Choppers salad bowl.jpg
Lori Midson

Being a somewhat reluctant advocate of the salads at Green Fine Salad Company and Mad Greens, both Colorado-based weed joints (in the gourmet lettuce kind of way, people), I thought I'd check out the new Choppers Custom Salad Works at 5302 DTC Boulevard, in Greenwood Village.

It, like the others before it, works like this: You shuffle along the perimeter of an exhibition-style kitchen, flummoxed and overwhelmed by a board of possibilities that, in this case, lists four kinds of leaves (romaine, iceberg, spring mix and spinach), upwards of 50 "choppables," including vegetables, fruits, things that crunch (tortilla strips, walnuts and sunflower seeds) and things that stink (cheeses) and 18 salad dressings. Or, you can order from the chef's choice salads -- salads like the Ninja, Olympian or Health Nut -- that don't require much work on your part, other than choosing your salad size, which is easy, because there are only two: small ($6.99) or regular ($7.99).

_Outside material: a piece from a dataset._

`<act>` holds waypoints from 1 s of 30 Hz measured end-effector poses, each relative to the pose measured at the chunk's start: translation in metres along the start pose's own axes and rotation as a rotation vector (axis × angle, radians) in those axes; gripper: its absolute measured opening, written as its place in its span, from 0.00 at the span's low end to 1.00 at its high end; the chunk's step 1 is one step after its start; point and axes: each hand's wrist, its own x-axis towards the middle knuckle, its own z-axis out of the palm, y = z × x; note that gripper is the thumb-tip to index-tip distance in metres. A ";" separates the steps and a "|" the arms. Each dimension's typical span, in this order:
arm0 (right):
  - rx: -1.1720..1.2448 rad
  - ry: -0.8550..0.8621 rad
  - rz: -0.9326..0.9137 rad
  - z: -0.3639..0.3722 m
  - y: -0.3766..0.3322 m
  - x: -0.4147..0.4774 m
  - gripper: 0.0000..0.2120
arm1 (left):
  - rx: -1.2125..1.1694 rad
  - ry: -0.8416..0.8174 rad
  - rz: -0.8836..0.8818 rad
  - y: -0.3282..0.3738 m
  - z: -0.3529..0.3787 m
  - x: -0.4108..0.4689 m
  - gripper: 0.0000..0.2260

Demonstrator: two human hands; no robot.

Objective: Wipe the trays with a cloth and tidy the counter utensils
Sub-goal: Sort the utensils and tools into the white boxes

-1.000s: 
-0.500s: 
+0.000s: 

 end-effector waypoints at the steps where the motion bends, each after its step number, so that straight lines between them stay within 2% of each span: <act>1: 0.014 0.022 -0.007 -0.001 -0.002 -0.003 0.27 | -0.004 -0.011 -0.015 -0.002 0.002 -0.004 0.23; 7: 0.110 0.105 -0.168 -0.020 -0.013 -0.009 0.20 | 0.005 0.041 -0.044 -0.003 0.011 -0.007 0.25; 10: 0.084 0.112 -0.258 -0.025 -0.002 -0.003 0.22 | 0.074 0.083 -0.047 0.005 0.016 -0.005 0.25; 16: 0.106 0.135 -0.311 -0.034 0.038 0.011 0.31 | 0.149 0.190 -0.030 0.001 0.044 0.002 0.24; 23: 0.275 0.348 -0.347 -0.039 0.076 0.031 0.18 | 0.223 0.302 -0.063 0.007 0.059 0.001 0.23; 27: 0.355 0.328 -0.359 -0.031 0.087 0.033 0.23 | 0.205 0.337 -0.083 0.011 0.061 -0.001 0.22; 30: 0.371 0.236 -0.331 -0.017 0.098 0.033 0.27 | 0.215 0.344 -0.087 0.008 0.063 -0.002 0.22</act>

But, that's the chop cop-out way, a sign that you're a total loser when it comes to making your own decisions. In retrospect, I wish I would have gone that route, because after picking and choosing my ingredients -- spring mix, carrots, cucumbers,  fresh pears, sunflower seeds, croutons and crumbles of blue cheese -- I got hung up on having to tag my own dressing.

One by one, I sampled the blue cheese (horrible), citrus vinaigrette (way too tart), creamy cucumber (really?) and, finally, the balsamic vinaigrette, which I settled on because I didn't want to keep wasting plastic spoons, especially since this is one of those places that wants you to know how green it is, as evidenced by the verbiage in the photo below.

salads from the ground.jpg
Lori Midson



My friend went with the Caesar dressing, which was utterly devoid of lemon, garlic or anchovy, so after nothing but dressing let-downs, I asked the guy who was making the rounds, comment cards in tow, what was up with the salad dressings. More than half, I learned, come straight from the bottle.

I don't care what bottle they come from, how pretty the label is, or whether they're all-natural, like the blue cheese and Caesar. Serving bottled dressings, especially at a bona fide salad spot, is blasphemy.